Ce début de reprise de notre activité est marquée, frappée pourrait-on dire, par le départ de notre groupe de Patrick Ceccon, notre président adjoint. Départ autant inattendu que brutal, sans véritable explication. Cela nous renvoie évidemment à nous-mêmes et à ce que la Société psychanalytique de Tours propose ou peut devenir, nous décidons de réfléchir ensemble aux interrogations que cela suscite profondément pour nous tous.

D’abord, les Journées de Tours sans Patrick Ceccon sont inenvisageables !
Nous les annulons donc.
Nous décidons de proposer, une fois par trimestre des Journées d’études, moins difficiles à organiser.

De même nous sommes renvoyés à cette question récurrente : nous sommes une Société psychanalytique, alors ne faudrait-il pas penser ce « psychanalytique » en terme de clinique ? Notamment ne pourrait-on pas envisager un groupe dans le groupe qui proposerait des réflexions « cliniques » ?
Bien-sûr, si certains s’y emploient pour mettre en œuvre cette proposition, cela peut tout à fait être une nouvelle orientation.

Cela dit, dès les origines de sa création, dès ses commencements, la Société Psychanalytique s’est voulu orientée vers une démarche entremêlant psychanalyse et philosophie.
N’est-ce pas en effet, la philosophie qui permet de réfléchir et de penser dans un en-dehors de ce qu’elle étudie ?
Cette place là, n’est-elle pas celle qui permet le mieux de se distancier et de repenser le terme même de place ? Notamment : quelle est la place de la psychanalyse dans la société d’aujourd’hui ? Quelle est la place du « soignant » face au « patient », dans les institutions et en-dehors des institutions ?

Alors, ne faudrait-il pas revendiquer encore plus fortement notre orientation philosophico-politique en allant jusqu’à clairement re-nommer notre Société ?
Un nom qui afficherait explicitement notre spécificité à la fois philosophique, psychanalytique et politique ?

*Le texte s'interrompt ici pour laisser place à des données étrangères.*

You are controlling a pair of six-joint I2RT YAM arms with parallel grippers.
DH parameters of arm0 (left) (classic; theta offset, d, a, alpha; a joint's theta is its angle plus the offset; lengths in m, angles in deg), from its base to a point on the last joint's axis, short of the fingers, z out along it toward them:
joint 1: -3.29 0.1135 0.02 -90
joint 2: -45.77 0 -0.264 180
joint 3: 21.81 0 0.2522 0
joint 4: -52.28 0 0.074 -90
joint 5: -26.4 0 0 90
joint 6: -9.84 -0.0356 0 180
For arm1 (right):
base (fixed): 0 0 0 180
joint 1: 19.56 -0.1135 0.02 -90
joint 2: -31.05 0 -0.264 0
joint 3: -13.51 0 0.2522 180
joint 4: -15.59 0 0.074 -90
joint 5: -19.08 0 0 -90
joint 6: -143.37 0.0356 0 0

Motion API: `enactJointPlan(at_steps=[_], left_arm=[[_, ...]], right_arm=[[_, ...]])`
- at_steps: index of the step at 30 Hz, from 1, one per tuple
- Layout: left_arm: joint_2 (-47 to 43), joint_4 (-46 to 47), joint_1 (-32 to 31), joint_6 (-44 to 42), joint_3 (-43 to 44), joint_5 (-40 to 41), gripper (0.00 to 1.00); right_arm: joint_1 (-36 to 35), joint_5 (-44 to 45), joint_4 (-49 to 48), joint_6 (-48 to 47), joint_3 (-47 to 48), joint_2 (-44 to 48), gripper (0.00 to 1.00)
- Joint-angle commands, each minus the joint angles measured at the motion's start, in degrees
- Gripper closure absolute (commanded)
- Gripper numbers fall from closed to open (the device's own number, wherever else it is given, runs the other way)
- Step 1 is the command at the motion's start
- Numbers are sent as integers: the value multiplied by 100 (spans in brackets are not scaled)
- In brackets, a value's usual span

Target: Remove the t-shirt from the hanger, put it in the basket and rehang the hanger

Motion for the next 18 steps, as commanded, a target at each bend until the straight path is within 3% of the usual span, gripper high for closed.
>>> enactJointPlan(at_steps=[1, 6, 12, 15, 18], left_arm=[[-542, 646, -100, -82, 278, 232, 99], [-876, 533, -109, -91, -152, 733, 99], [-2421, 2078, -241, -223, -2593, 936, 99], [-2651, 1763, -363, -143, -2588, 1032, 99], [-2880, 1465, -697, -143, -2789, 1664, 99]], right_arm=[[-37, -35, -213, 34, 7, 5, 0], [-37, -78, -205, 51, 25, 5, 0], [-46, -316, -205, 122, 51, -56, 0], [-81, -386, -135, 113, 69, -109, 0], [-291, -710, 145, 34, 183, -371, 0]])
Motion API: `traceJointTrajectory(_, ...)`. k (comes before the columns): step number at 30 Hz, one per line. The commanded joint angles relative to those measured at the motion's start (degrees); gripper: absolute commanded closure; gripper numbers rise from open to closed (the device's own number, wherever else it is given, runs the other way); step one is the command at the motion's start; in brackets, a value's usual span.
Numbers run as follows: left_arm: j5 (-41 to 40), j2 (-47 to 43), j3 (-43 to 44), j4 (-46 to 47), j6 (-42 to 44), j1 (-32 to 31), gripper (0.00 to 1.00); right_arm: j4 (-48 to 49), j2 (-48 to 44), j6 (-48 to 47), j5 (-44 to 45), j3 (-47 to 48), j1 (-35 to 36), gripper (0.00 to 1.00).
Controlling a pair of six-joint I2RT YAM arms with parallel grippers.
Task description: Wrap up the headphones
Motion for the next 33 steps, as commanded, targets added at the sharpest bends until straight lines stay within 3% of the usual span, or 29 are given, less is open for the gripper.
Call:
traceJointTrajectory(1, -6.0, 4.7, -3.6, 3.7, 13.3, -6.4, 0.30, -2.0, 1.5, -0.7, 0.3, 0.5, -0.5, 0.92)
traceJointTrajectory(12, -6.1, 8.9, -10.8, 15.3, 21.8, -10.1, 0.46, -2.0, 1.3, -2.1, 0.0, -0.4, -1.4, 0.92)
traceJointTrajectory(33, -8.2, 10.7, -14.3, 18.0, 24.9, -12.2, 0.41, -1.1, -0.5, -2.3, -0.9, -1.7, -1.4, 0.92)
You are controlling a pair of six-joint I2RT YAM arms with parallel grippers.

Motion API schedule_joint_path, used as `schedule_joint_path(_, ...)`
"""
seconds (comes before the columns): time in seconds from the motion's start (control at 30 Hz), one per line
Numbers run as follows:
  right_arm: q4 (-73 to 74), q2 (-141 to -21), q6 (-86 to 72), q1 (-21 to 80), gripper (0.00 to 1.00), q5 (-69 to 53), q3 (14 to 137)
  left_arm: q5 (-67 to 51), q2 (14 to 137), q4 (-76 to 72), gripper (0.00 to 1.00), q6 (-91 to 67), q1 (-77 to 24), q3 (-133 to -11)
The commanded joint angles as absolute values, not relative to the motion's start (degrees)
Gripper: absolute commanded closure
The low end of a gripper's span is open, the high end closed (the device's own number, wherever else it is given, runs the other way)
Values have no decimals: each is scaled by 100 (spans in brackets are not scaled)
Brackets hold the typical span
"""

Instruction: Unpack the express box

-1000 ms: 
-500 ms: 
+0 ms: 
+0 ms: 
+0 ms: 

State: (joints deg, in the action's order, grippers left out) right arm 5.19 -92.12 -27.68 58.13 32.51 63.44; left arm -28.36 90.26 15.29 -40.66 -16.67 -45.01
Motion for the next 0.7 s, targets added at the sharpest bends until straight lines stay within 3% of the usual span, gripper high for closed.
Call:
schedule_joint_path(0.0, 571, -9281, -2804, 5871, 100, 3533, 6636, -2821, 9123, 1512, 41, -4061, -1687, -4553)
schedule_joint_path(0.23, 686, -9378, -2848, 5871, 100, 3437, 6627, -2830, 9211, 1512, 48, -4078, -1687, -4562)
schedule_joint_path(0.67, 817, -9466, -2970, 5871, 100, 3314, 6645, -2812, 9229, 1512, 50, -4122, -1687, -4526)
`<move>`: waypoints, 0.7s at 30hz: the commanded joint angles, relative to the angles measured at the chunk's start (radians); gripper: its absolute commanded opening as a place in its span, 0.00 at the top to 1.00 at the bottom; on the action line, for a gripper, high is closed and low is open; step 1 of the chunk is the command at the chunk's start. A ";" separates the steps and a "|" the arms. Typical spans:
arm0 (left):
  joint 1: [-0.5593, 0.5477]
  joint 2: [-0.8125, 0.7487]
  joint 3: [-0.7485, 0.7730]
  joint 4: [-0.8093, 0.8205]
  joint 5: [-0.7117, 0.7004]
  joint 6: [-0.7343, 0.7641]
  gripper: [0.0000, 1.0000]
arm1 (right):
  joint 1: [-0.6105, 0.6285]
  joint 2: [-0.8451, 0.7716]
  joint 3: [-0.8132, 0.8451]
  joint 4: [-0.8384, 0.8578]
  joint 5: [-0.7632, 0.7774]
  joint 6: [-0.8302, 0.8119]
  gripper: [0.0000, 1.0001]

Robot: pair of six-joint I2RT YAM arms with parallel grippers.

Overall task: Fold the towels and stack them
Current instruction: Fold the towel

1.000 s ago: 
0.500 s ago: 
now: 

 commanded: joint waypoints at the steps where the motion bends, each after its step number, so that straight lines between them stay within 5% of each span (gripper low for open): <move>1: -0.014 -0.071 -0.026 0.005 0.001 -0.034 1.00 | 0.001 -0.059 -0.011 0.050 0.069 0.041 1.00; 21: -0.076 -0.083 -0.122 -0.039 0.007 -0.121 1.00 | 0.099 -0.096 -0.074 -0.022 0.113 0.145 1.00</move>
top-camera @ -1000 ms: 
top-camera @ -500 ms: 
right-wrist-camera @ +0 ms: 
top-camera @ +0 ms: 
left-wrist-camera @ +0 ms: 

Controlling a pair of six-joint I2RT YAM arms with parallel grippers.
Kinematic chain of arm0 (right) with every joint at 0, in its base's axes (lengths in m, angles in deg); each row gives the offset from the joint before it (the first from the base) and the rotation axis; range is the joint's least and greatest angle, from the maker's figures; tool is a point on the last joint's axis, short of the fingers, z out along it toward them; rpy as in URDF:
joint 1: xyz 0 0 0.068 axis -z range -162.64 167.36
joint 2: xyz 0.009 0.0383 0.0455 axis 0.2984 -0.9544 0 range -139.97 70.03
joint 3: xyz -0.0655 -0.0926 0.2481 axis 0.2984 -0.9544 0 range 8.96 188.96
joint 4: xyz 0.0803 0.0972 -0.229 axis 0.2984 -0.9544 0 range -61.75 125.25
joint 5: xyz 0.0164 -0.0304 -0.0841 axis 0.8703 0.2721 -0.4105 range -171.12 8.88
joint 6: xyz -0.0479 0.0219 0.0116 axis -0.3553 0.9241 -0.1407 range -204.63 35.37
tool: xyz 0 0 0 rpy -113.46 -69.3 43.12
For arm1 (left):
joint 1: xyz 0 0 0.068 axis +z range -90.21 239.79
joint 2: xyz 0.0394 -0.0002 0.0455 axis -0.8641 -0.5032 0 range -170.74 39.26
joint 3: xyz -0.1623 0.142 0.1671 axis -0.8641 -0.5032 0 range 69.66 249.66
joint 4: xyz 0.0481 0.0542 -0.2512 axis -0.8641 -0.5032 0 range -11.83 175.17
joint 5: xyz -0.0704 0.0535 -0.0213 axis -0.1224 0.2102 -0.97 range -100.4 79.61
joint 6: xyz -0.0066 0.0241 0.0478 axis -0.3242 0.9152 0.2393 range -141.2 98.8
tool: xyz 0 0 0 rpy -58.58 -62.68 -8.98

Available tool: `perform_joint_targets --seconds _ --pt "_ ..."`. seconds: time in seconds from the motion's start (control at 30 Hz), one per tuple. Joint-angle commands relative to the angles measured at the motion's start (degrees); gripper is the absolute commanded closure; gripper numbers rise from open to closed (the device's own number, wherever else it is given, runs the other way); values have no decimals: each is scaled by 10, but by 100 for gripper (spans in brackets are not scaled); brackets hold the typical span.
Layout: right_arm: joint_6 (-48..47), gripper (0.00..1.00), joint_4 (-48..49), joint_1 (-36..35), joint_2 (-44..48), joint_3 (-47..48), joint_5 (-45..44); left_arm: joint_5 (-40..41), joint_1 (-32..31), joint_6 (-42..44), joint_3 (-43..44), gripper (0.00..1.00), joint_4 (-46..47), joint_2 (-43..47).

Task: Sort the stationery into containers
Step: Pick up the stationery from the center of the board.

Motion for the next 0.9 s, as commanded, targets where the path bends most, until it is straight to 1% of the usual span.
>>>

De même dans le registre de la place, nous décidons de nous interroger ce samedi sur le paradoxe qu’il y aurait à exister dans une collégialité sans hiérarchie, sans bureau, sans chef et la nécessité qu’il y ait un « guide » pour qu’un groupe puisse se penser en tant que tel. Un guide intellectuel, notamment. Freud lui-même affirme la nécessité d’un tel « dirigeant » pour guider les communautés. Il parle notamment, dans sa lettre sur la guerre à Einstein, d’une « dictature de la raison » qui serait incontournable pour pouvoir envisager l’idée même de paix.

Nous pensons à partir de ce paradoxe à la notion de héros.
Qu’est-ce qu’un héros ? N’est-ce pas d’abord une figure tragique de la littérature ? À la fois rebelle et fragile, il témoigne d’une sorte de romantisme à l’œuvre, notamment en ce qu’il se pense à la marge, contre les institutions. Il est à la fois pathétique et sublime. Sublime parce que visionnaire et ayant le sens du dépassement, mais en même temps confronté à des échecs et à une solitude perpétuelle.
Une figure alliant l’énergie et la mélancolie. Peut-être est-ce grâce à ce mélange qu’on lui emboite le pas, qu’il est considéré aussi comme un guide ?
Nous pensons à Œdipe, à Julien Sorel, à d’Artagnan, à Georges Sand, à Éros…
Alors cette figure du héros existe-t-elle encore aujourd’hui ? Dans la mesure où notre époque est particulièrement tragique, loin d’une sorte de nirvana qui serait terne et fade, il semble que le héros soit plus que jamais attendu !

Nous proposons également de réfléchir à réhabiliter un lieu d’hospitalité à Tours.
Lieu dans lequel il y aurait des cliniciens qui seraient susceptibles d’accueillir le passant, quiconque passerait. Cette idée également présente à l’origine de la fondation de la Société Psychanalytique de Tours supposait d’accueillir de façon inconditionnelle - ou tout au moins en un inconditionnel qui pense ses conditions -, d’accueillir donc, toute demande autour du désarroi et de la misère. Il s’agirait de penser « le soin » dans un rapport « immédiat » à « la rue ».
Là encore se pense l’idée d’une institution hors institution, hors cadre. Un hors institution à l’image de ce qu’a pensé Derrida en un autre registre, lorsqu’il a fondé le Collège International de Philosophie. C’est pourquoi, pour installer ce lieu d’hospitalité, il faudrait un autofinancement.